Now, all these things are extensions of prompt engineering. Meaning, design your prompt in such a way that the LLM gets the necessary context and selects the right tool to get the job done.
But how do you know that the prompt is performing well? This is why you should know how to evaluate your prompts.
Evaluation is an important skill that you, as an AI PM, should have. Evaluation lets you understand where the prompt is failing.
Sometimes you have one single prompt template that your product relies on. With evaluation, you can test the same prompt on multiple test cases. This allows you to understand which test case can break your prompt.

Once you are familiar with all these concepts, you should make a prototype. While making a prototype, try vibe coding. This is what I will propose:
Research on a certain idea. For example, a running coach.
Take a notebook and spend some time writing down what the app should do.
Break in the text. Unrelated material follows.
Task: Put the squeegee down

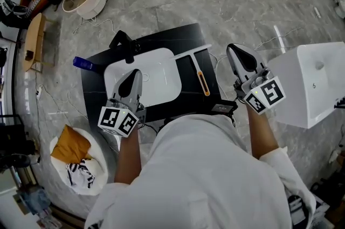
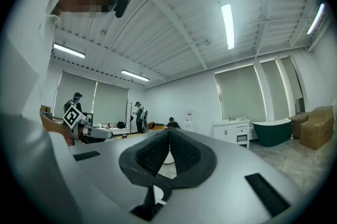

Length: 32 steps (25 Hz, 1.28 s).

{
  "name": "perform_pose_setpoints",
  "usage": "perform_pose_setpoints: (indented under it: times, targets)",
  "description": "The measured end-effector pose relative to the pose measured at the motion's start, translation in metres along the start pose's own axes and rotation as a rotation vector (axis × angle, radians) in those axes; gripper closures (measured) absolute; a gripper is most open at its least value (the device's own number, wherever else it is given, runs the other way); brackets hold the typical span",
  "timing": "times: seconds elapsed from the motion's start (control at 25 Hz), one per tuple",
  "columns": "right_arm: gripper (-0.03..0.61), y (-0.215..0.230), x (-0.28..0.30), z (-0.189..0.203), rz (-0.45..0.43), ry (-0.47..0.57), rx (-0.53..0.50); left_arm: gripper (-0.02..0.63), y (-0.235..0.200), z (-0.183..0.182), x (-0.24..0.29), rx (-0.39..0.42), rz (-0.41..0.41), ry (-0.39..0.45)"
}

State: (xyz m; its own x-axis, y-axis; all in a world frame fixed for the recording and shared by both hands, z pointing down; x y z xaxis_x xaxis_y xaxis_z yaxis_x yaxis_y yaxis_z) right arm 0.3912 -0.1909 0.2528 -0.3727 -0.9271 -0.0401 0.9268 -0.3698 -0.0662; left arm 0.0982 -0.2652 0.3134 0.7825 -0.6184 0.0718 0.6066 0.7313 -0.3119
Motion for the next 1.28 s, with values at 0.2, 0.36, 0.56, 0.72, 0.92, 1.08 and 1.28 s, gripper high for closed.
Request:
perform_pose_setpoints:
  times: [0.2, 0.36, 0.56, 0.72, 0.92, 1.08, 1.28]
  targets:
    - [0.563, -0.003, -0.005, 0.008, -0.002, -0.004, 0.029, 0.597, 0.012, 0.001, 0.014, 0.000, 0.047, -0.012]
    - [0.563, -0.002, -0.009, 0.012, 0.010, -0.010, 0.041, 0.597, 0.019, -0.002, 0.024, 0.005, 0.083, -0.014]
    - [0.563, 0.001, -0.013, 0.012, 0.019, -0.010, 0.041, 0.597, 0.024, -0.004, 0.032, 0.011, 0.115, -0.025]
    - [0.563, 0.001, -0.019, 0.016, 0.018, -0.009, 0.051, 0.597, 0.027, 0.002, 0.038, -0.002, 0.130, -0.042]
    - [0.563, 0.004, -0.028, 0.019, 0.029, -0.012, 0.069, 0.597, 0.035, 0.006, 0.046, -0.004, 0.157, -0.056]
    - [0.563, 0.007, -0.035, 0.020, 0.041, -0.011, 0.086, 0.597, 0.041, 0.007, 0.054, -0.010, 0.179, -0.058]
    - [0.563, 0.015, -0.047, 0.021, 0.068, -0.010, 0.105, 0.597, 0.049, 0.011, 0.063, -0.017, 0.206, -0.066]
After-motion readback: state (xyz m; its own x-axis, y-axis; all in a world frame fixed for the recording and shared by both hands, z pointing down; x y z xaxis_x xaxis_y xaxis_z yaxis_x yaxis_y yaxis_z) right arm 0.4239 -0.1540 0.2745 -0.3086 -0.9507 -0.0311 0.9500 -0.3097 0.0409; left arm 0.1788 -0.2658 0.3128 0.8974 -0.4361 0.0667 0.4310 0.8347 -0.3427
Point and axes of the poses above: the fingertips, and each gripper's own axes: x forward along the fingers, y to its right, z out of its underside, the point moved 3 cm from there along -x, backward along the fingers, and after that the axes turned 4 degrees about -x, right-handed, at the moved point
Essentially, write down couple of features. Expand it later.
Design a simple UI in Figma or Canva.
Spend some time designing a prompt. Remember, the first prompt sets the tone most of the time. After that, the follow-up conversation is much productive.
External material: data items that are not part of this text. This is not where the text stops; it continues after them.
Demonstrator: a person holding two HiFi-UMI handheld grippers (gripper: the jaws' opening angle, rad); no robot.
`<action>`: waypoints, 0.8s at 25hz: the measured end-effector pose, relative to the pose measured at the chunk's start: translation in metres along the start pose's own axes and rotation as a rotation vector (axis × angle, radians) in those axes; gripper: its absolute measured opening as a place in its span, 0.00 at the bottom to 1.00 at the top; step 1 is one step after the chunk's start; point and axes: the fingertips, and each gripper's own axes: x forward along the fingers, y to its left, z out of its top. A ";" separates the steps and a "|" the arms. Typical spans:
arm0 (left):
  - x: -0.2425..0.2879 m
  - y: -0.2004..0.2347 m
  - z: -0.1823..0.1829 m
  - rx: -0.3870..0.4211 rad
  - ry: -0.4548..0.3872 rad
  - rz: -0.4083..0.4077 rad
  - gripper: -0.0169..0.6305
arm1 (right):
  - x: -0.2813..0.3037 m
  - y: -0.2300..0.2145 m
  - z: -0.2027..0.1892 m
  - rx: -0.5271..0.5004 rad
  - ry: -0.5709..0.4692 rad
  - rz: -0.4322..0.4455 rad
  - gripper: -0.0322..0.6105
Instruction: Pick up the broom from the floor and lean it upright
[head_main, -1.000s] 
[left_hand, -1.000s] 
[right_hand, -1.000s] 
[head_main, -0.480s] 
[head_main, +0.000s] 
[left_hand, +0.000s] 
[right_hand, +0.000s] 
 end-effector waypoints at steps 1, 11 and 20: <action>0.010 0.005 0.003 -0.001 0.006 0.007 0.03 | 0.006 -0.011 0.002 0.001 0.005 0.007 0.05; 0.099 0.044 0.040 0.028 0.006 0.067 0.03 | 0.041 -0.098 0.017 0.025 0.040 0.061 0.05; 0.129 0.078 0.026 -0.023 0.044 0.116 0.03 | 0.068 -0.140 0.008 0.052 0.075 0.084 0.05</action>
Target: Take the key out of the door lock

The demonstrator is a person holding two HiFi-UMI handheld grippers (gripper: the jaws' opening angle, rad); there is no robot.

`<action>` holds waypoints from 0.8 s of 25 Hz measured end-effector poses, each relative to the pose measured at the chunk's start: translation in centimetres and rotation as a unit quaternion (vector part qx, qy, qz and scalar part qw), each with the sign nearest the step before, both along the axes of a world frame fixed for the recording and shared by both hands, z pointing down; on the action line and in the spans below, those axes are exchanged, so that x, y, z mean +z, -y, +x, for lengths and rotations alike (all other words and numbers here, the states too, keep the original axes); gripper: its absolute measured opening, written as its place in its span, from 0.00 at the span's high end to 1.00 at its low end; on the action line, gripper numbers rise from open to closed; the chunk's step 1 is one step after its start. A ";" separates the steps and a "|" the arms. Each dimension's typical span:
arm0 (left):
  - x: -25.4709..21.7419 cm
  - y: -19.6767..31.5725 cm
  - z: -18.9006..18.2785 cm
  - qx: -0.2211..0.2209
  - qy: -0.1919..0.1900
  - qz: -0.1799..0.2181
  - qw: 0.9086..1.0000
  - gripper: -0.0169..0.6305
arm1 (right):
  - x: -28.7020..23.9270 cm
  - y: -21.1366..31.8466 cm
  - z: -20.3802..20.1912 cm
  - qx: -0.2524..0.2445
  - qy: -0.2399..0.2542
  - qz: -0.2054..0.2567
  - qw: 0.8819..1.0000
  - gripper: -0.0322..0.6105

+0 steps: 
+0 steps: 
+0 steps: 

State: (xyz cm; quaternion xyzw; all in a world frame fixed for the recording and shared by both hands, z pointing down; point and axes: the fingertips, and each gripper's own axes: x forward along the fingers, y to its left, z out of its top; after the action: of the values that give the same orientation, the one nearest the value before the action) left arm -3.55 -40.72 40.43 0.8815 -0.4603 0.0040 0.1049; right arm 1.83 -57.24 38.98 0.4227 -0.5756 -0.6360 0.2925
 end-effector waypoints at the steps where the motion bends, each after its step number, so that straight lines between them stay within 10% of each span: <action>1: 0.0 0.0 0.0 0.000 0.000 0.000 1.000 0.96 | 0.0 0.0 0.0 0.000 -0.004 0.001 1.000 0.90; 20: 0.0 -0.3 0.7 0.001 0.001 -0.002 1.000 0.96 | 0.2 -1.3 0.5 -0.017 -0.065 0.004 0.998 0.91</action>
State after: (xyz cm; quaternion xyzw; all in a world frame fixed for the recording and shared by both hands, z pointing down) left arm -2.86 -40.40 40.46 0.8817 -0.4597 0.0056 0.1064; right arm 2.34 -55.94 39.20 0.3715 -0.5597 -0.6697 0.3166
Select one LLM of your choice. I would recommend ChatGPT as it is versatile and budget-friendly.
Paste and run the prompt with the UI design.
Now, start vibing with the LLM keep adding details and features as you please.
Also, if you find an error or you want to change anything, just prompt the LLM.
Vibe coding is great for prototyping and creating MVPs.
I think these are some of the important concepts that you must learn to become an AI PM.
However, there is still one concept you definitely need to learn. And that is Agents.
Agents are systems that can observe the environment, make decisions, and take action to get rewards. In an agentic workflow, a human submits a query through an interface. The LLM then engages with the environment through iterative cycles. It clarifies requirements, searches files, writes code, runs tests, and refines outputs until tasks are completed successfully. This persistent, goal-directed behavior distinguishes agents from traditional AI systems.
Today, almost all LLMs are agentic LLMs. So, it is important to learn and understand how they work. The best to learn about agents is to learn a tool and create a workflow.
Some of the tools that I would recommend are:
n8n
Crewai
Claude Code by Anthropic
Agentkit by OpenAI
Visual Studio Code
Cursor
In conjunction with agents, learn about the Model Context Protocol or MCP. They are of great help. Again, read about MCP and learn more by doing it practically. I would recommend downloading and using Cursor, Claude desktop, and Claude Code to learn MCP.
Check out this course on MCP: Build your own MCP server and connect it to Cursor
These are what I think are some of the most important concepts that you should learn to become an AI PM.